=== Begin Enclosure ===
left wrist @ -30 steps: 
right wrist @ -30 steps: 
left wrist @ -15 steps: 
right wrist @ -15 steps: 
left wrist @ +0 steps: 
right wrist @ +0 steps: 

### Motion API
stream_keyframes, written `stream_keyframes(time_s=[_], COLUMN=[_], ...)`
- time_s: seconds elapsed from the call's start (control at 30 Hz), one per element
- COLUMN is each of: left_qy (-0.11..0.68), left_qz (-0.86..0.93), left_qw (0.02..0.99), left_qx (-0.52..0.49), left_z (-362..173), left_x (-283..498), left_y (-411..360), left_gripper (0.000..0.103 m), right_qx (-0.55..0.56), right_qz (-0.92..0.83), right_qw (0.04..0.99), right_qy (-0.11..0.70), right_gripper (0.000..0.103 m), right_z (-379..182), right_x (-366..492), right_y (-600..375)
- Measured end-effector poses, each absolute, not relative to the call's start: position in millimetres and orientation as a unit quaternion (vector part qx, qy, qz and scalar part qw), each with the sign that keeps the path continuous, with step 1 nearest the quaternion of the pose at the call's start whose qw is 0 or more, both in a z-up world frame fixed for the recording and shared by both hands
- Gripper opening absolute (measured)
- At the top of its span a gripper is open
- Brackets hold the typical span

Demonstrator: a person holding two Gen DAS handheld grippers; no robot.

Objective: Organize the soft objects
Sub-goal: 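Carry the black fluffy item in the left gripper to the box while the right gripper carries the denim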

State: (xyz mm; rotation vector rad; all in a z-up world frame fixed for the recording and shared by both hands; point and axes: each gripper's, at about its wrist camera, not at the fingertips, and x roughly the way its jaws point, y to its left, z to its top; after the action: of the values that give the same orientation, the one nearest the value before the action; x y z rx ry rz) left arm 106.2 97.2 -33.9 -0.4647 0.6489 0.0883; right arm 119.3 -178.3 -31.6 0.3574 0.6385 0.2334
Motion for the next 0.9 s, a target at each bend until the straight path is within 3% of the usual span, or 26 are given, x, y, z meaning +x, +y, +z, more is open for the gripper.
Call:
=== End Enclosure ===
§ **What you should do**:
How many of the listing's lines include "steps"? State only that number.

§ **Exercise output**:
6